Y allí, bajo la luna, vio a la hija de Hades, a aquella bárbara sucia y desarrapada, cuya piel traslúcida dejaba ver el funcionamiento de sus órganos internos y el pulsar de sus venas. La Nosferatu esperaba con tranquilidad, serena ante la aparición desde las aguas del poderoso general romano, demostrando una entereza encomiable. Pocos eran los que podían permanecer tan tranquilos frente a quien ya había caminado por el mundo más de medio milenio, y más sabiendo que su pueblo y sus protectores ya habían sido derrotados.
Se presentó como Mnemach, la diosa de los muertos a la que veneraban aquel conjunto de bárbaros, y aquella fue una noche larga. Bajo la luz de la luna que iluminaba desigualmente a ambos, los dos no-muertos encontraron que podían convivir juntos. Mnemach aceptó el gobierno de la superficie por parte de Alexandros, mientras que él le entregó a la otra la posesión de los túneles bajo tierra que existían desde las canteras y que ella, con el tiempo había ido extendiendo.

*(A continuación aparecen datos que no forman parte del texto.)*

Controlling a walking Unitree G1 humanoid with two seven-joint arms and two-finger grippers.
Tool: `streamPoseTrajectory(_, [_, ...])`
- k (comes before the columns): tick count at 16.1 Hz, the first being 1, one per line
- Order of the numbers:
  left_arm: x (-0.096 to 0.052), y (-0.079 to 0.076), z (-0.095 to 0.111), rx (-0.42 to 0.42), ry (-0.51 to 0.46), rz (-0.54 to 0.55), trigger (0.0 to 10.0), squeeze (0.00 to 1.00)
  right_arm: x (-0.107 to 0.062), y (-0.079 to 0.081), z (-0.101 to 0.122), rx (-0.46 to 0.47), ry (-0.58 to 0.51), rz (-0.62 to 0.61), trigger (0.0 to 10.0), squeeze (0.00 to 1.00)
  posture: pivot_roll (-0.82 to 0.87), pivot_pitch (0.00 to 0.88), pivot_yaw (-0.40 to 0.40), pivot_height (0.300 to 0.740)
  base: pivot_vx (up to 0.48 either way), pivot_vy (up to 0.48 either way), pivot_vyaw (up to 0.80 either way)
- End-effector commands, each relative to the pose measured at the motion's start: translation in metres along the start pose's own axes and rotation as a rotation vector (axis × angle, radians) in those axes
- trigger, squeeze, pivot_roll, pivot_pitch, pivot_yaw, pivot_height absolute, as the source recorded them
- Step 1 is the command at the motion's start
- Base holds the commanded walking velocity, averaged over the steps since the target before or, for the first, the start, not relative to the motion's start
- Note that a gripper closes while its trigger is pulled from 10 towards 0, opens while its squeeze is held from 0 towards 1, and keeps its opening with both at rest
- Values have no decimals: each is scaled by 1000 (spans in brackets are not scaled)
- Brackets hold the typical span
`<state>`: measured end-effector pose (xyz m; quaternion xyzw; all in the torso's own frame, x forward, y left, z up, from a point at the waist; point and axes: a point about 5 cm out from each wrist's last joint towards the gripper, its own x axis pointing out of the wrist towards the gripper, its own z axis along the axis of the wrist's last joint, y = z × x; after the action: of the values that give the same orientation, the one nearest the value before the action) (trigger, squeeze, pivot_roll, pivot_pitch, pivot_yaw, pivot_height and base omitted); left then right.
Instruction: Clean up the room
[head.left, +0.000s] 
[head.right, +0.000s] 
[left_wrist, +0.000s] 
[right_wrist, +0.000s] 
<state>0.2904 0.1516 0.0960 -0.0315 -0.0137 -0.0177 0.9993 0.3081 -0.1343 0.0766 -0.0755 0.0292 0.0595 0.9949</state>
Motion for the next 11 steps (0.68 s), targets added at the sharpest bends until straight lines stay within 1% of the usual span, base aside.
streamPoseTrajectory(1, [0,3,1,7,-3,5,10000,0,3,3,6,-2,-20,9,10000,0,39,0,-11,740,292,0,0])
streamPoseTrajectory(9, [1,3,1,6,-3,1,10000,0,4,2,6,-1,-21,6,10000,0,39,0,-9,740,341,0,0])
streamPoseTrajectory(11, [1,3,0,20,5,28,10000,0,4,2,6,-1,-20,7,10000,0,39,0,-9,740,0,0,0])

Y así, con el entendimiento entre ambos vampiros, Lutecia comenzó una nueva etapa de la historia. Mucho revuelo se montó en el Senado Eterno cuando Alexandros no regresó con Caesar, pero pronto quedó anegado por los movimientos políticos que siguieron al golpe de estado de Julius, debidamente asesorado por Alexandros mediante cartas que iban de un extremo de otro del Imperio.
Lutecia creció con rapidez, cambiando con el paso de los siglos su nombre por París. Tal fue el éxito de Alexandros en el gobierno de su ciudad, que pronto otros vampiros acudieron a vivir a ella, vampiros del Imperio, pero también algunos de las tierras bárbaras al oeste. Y la envidia que engendró en Roma fue tal que incluso el poderoso y orgulloso Mitras abandonó su cómoda posición en el Senado Eterno para liderar la conquista de la Britania, y Mi-ka-il se unió a sus amantes eternos para fundar la Segunda Roma en el este.
Y así fue durante siglos. Pese a la caída del Imperio Romano y la conquista por los Francos. Pese a las intrigas crecientes y los conflictos entre vampiros. Pese al auje de la Iglesia del Pescador, del Dios Único. Pese al éxito de Carlomagno el auge del Sacro Imperio Romano Franco y su posterior caida. Pese a las guerras con Mithras e Inglaterra.
Lutecia, renombrada París, creció y prosperó hasta convertirse, tras el saqueo de Bizancio, en la más grande de las ciudades de todo el Mundo Conocido. Y, sin embargo, para el momento de máximo triunfo, Alexander ya no poseía la claridad mental como para reconocer su éxito. Su sueño, su visión, hecha realidad.